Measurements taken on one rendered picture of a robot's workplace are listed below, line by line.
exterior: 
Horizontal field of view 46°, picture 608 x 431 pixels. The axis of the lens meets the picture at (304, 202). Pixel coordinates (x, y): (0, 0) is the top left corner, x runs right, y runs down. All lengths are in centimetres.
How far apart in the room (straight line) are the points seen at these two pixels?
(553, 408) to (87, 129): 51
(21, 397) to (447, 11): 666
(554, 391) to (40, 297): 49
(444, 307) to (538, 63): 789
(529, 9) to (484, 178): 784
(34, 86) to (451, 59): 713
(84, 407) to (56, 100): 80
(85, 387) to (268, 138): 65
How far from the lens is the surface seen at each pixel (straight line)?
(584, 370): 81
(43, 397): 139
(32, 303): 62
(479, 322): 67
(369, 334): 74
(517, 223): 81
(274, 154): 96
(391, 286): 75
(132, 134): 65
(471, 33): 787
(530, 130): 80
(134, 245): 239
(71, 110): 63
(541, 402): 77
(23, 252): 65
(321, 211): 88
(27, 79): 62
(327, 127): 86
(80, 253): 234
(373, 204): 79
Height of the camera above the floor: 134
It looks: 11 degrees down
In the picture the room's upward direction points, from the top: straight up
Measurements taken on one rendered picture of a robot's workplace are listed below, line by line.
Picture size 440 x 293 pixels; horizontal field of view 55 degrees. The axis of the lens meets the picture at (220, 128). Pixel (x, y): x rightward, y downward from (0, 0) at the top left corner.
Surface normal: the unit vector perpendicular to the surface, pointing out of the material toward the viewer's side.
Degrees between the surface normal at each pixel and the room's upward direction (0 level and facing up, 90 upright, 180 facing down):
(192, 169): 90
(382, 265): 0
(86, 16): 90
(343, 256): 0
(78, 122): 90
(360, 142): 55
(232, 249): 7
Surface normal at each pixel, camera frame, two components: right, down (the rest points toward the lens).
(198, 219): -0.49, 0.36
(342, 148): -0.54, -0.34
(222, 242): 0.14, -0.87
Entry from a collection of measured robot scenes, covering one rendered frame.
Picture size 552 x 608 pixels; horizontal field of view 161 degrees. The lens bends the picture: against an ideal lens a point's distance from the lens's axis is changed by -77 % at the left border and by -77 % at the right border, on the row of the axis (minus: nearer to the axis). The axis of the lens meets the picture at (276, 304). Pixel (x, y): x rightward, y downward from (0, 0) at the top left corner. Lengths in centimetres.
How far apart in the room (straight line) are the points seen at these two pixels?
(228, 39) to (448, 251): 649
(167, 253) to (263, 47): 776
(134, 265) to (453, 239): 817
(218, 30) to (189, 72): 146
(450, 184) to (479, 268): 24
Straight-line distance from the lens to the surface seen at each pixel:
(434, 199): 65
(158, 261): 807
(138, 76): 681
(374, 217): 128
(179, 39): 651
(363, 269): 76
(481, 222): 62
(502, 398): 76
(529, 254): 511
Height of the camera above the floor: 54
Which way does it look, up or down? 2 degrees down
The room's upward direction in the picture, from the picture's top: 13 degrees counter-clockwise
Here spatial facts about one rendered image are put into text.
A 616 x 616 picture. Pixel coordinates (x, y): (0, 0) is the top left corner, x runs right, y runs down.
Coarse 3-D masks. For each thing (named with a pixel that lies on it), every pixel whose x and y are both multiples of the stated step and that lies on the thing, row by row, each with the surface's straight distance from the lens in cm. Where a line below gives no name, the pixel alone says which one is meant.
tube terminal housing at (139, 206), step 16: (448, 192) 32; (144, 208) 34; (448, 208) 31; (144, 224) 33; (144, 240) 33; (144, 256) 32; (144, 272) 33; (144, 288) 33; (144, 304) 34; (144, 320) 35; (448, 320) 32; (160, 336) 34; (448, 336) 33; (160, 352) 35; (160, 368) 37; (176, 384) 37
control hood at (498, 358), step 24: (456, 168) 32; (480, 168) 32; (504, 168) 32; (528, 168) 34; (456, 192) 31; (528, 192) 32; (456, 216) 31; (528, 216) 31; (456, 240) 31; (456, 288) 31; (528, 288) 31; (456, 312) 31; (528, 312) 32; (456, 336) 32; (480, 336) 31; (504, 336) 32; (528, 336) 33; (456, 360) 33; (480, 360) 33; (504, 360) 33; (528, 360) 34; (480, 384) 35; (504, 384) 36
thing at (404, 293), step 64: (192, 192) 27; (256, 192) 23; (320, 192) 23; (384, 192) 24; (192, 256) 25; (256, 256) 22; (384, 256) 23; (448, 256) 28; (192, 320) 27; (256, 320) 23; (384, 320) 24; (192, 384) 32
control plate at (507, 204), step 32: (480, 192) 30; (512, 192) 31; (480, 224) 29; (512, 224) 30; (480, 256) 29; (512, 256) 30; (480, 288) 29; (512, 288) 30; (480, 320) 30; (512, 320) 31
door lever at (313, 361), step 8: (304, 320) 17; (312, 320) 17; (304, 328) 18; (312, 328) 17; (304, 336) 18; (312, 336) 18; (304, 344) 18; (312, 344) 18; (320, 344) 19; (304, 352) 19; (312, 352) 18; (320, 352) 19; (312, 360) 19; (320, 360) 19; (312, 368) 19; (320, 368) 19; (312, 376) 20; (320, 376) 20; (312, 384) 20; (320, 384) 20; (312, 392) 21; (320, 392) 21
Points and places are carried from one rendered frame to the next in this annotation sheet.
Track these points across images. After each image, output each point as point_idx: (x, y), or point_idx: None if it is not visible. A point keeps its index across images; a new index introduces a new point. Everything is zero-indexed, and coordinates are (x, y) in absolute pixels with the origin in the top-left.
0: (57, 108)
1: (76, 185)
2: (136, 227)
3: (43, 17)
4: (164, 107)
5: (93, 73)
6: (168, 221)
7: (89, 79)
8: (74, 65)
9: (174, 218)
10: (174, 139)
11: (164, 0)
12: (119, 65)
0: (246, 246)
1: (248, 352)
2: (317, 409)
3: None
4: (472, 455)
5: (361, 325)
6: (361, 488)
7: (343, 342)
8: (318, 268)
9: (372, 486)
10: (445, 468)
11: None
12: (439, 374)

----------------------------------------

**Aim of the exercise**: Retype the material above exactly as given.

**Response to the task**:
Measurements taken on one rendered picture of a robot's workplace are listed below, line by line.
exterior: 
Horizontal field of view 46°, picture 608 x 431 pixels. The axis of the lens meets the picture at (304, 202). Pixel coordinates (x, y): (0, 0) is the top left corner, x runs right, y runs down. All lengths are in centimetres.
How far apart in the room (straight line) are the points seen at these two pixels?
(553, 408) to (87, 129): 51
(21, 397) to (447, 11): 666
(554, 391) to (40, 297): 49
(444, 307) to (538, 63): 789
(529, 9) to (484, 178): 784
(34, 86) to (451, 59): 713
(84, 407) to (56, 100): 80
(85, 387) to (268, 138): 65
How far from the lens is the surface seen at each pixel (straight line)?
(584, 370): 81
(43, 397): 139
(32, 303): 62
(479, 322): 67
(369, 334): 74
(517, 223): 81
(274, 154): 96
(391, 286): 75
(132, 134): 65
(471, 33): 787
(530, 130): 80
(134, 245): 239
(71, 110): 63
(541, 402): 77
(23, 252): 65
(321, 211): 88
(27, 79): 62
(327, 127): 86
(80, 253): 234
(373, 204): 79
Height of the camera above the floor: 134
It looks: 11 degrees down
In the picture the room's upward direction points, from the top: straight up
Measurements taken on one rendered picture of a robot's workplace are listed below, line by line.
Picture size 440 x 293 pixels; horizontal field of view 55 degrees. The axis of the lens meets the picture at (220, 128). Pixel (x, y): x rightward, y downward from (0, 0) at the top left corner.
Surface normal: the unit vector perpendicular to the surface, pointing out of the material toward the viewer's side.
Degrees between the surface normal at each pixel and the room's upward direction (0 level and facing up, 90 upright, 180 facing down):
(192, 169): 90
(382, 265): 0
(86, 16): 90
(343, 256): 0
(78, 122): 90
(360, 142): 55
(232, 249): 7
Surface normal at each pixel, camera frame, two components: right, down (the rest points toward the lens).
(198, 219): -0.49, 0.36
(342, 148): -0.54, -0.34
(222, 242): 0.14, -0.87
Entry from a collection of measured robot scenes, covering one rendered frame.
Picture size 552 x 608 pixels; horizontal field of view 161 degrees. The lens bends the picture: against an ideal lens a point's distance from the lens's axis is changed by -77 % at the left border and by -77 % at the right border, on the row of the axis (minus: nearer to the axis). The axis of the lens meets the picture at (276, 304). Pixel (x, y): x rightward, y downward from (0, 0) at the top left corner. Lengths in centimetres.
How far apart in the room (straight line) are the points seen at these two pixels?
(228, 39) to (448, 251): 649
(167, 253) to (263, 47): 776
(134, 265) to (453, 239): 817
(218, 30) to (189, 72): 146
(450, 184) to (479, 268): 24
Straight-line distance from the lens to the surface seen at each pixel:
(434, 199): 65
(158, 261): 807
(138, 76): 681
(374, 217): 128
(179, 39): 651
(363, 269): 76
(481, 222): 62
(502, 398): 76
(529, 254): 511
Height of the camera above the floor: 54
Which way does it look, up or down? 2 degrees down
The room's upward direction in the picture, from the picture's top: 13 degrees counter-clockwise
Here spatial facts about one rendered image are put into text.
A 616 x 616 picture. Pixel coordinates (x, y): (0, 0) is the top left corner, x runs right, y runs down.
Coarse 3-D masks. For each thing (named with a pixel that lies on it), every pixel whose x and y are both multiples of the stated step and that lies on the thing, row by row, each with the surface's straight distance from the lens in cm. Where a line below gives no name, the pixel alone says which one is meant.
tube terminal housing at (139, 206), step 16: (448, 192) 32; (144, 208) 34; (448, 208) 31; (144, 224) 33; (144, 240) 33; (144, 256) 32; (144, 272) 33; (144, 288) 33; (144, 304) 34; (144, 320) 35; (448, 320) 32; (160, 336) 34; (448, 336) 33; (160, 352) 35; (160, 368) 37; (176, 384) 37
control hood at (498, 358), step 24: (456, 168) 32; (480, 168) 32; (504, 168) 32; (528, 168) 34; (456, 192) 31; (528, 192) 32; (456, 216) 31; (528, 216) 31; (456, 240) 31; (456, 288) 31; (528, 288) 31; (456, 312) 31; (528, 312) 32; (456, 336) 32; (480, 336) 31; (504, 336) 32; (528, 336) 33; (456, 360) 33; (480, 360) 33; (504, 360) 33; (528, 360) 34; (480, 384) 35; (504, 384) 36
thing at (404, 293), step 64: (192, 192) 27; (256, 192) 23; (320, 192) 23; (384, 192) 24; (192, 256) 25; (256, 256) 22; (384, 256) 23; (448, 256) 28; (192, 320) 27; (256, 320) 23; (384, 320) 24; (192, 384) 32
control plate at (507, 204), step 32: (480, 192) 30; (512, 192) 31; (480, 224) 29; (512, 224) 30; (480, 256) 29; (512, 256) 30; (480, 288) 29; (512, 288) 30; (480, 320) 30; (512, 320) 31
door lever at (313, 361), step 8: (304, 320) 17; (312, 320) 17; (304, 328) 18; (312, 328) 17; (304, 336) 18; (312, 336) 18; (304, 344) 18; (312, 344) 18; (320, 344) 19; (304, 352) 19; (312, 352) 18; (320, 352) 19; (312, 360) 19; (320, 360) 19; (312, 368) 19; (320, 368) 19; (312, 376) 20; (320, 376) 20; (312, 384) 20; (320, 384) 20; (312, 392) 21; (320, 392) 21
Points and places are carried from one rendered frame to the next in this annotation sheet.
Track these points across images. After each image, output each point as point_idx: (x, y), or point_idx: None if it is not visible. A point keeps its index across images; a new index introduces a new point. Everything is zero-indexed, and coordinates are (x, y) in absolute pixels with the origin in the top-left.
0: (57, 108)
1: (76, 185)
2: (136, 227)
3: (43, 17)
4: (164, 107)
5: (93, 73)
6: (168, 221)
7: (89, 79)
8: (74, 65)
9: (174, 218)
10: (174, 139)
11: (164, 0)
12: (119, 65)
0: (246, 246)
1: (248, 352)
2: (317, 409)
3: None
4: (472, 455)
5: (361, 325)
6: (361, 488)
7: (343, 342)
8: (318, 268)
9: (372, 486)
10: (445, 468)
11: None
12: (439, 374)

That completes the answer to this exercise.